OK, slight bummer, HP SLED 10 DVD is full restore disk so it wanted to wipe the entire drive. You can download the iso from hp.com but wasn't impressed with Suse enough to go through all that. Alternative: Ubuntu!

Man there are some SMART people out there!! I followed the instructions on https://wiki.ubuntu.com/LaptopTestingTeam/HP2133 exactly so I won't repeat anything here. End result following site instructions step-for-step was that all worked perfectly.

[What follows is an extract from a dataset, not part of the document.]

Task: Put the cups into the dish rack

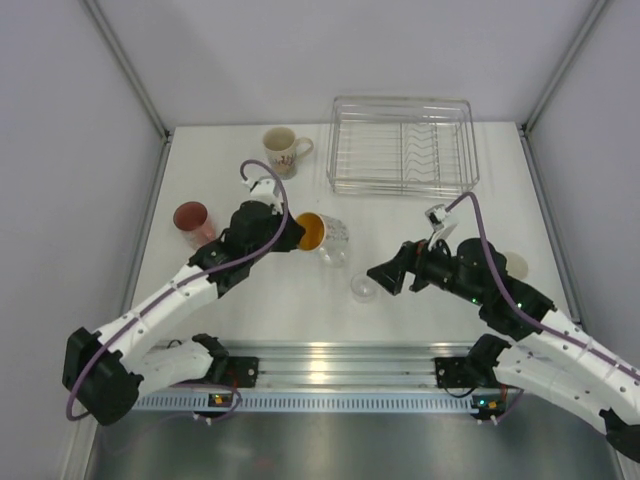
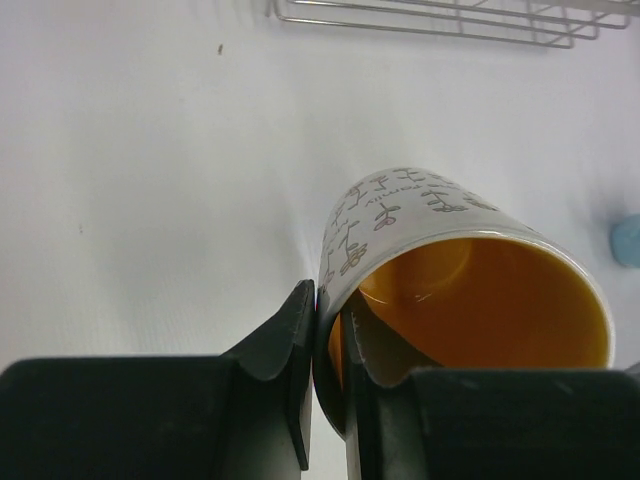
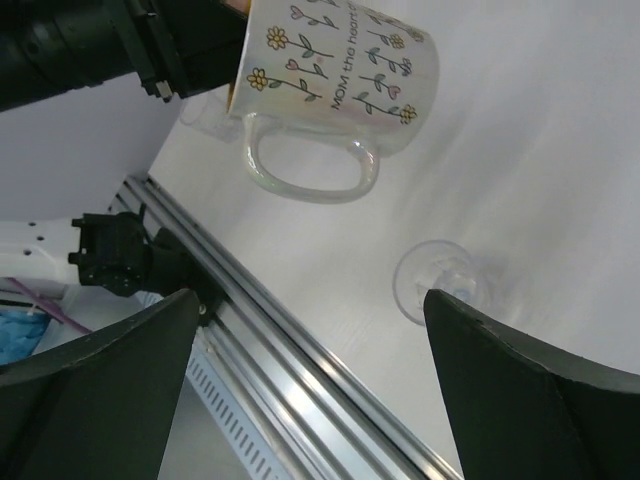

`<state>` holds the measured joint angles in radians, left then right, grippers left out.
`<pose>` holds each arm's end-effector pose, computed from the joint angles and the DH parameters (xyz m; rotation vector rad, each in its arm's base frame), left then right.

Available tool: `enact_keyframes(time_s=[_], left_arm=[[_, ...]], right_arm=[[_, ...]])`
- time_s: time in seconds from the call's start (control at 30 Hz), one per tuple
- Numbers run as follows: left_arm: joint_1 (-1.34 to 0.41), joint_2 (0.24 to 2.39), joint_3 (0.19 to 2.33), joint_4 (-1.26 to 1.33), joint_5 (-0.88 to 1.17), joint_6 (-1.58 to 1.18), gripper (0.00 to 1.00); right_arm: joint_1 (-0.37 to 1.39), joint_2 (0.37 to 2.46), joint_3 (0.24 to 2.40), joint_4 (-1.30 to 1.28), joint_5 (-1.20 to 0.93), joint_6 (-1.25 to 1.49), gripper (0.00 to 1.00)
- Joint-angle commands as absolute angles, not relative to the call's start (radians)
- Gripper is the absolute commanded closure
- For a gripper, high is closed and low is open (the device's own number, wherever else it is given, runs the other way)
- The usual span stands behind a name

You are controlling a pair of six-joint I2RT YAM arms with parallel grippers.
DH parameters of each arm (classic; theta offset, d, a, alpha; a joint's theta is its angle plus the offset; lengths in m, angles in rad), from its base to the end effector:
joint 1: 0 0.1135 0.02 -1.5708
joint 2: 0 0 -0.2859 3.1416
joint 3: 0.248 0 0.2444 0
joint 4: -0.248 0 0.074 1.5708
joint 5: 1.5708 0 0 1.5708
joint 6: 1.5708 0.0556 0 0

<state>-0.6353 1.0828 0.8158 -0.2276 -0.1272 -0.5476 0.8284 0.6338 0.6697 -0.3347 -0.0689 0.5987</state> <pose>0.2006 -0.1391 0.3001 0.0124 2.1156 -0.5918 0.0972 0.1116 0.3132 -0.2805 1.9864 1.0214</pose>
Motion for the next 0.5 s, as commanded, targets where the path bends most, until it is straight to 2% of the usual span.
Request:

Summary: I have a dual boot Windows Vista and Ubuntu 8.04 LTS (Hardy Heron) mini laptop! Much better solution than all the UMPCs I've been looking at! :>

Oh and for fun I installed http://www.yawcam.com/ on Windows side and it worked without a hitch. Linux side coming soon.

Friday, January 11, 2008

Mount network share from linux

Was able to mount a NAS drive share very easily.

1. Open the Adept Manager
2. Install smbfs (which installed samba-common)
3. At the command line use 'mount -t smbfs //[Share IP]/[path] /mnt/nas
4. Add alias in .bashrc file for quickly mounting share
alias mountnas='mount -t smbfs //[Share IP]/[path] /mnt/nas'

I'll add more on samba as I do more with it...

Tuesday, January 1, 2008

Installing Truecrypt in Kubuntu 7.04

Truecrypt is a free, open-source, multi-platform encryption program. It has worked perfectly for me in Windows XP on multiple computers. The basic concept is you create an password protected encrypted file (volume) of a specified size that holds your private data. It is mounted and treated like another drive on your computer.
Installing truecrypt on Kubuntu was really simple:

  1. Download the tarball from http://www.truecrypt.org/downloads.php to your home directory. I used truecrypt-4.3a-ubuntu-7.04-x86.tar.gz.

  2. Move the file to /usr/src/ by typing "sudo mv ~/truecrypt-4.3a-ubuntu-7.04-x86.tar.gz /usr/src"

  3. unzip and untar the file by typing "sudo tar -xvfz truecrypt-4.3a-ubuntu-7.04-x86.tar.gz"

  4. cd into the new directory and check out the Readme.txt

  5. I used the 'dpkg -i' command with no problems typing "sudo dpkg -i truecrypt_4.3a-0_i386.deb"

Pretty simple and I encountered no errors. I also added some aliases to .bashrc to quickly mount the volumes I use.

  1. Make the directory where your mounted volume will be: 'mkdir /mnt/[mount name]'

  2. Add an alias in .bashrc to mount the volume: alias mountvolA='truecrypt /media/ExternalDrive/PathToVolume/VolumeName /mnt/volA'

Next step is to figure out how to put shortcuts on the desktop to be able to easily open those mounted volumes.

Saturday, November 17, 2007

Kubuntu 7.04 - Feisty Fawn

I installed Kubuntu 7.04 - Feisty Fawn on the linux partition and have been messing around with different things. Adept has tons of packages available for easy installation. I installed TrueCrypt and was able to mount a volume easily. Did some other things but that is what I can think of right now.

Linux kernel does not have native support for my Broadcom 43xx wifi card. I tried ndiswrapper with windows .inf file and the Broadcom drivers but nothing worked. Wired NIC works fine so at least I can get online.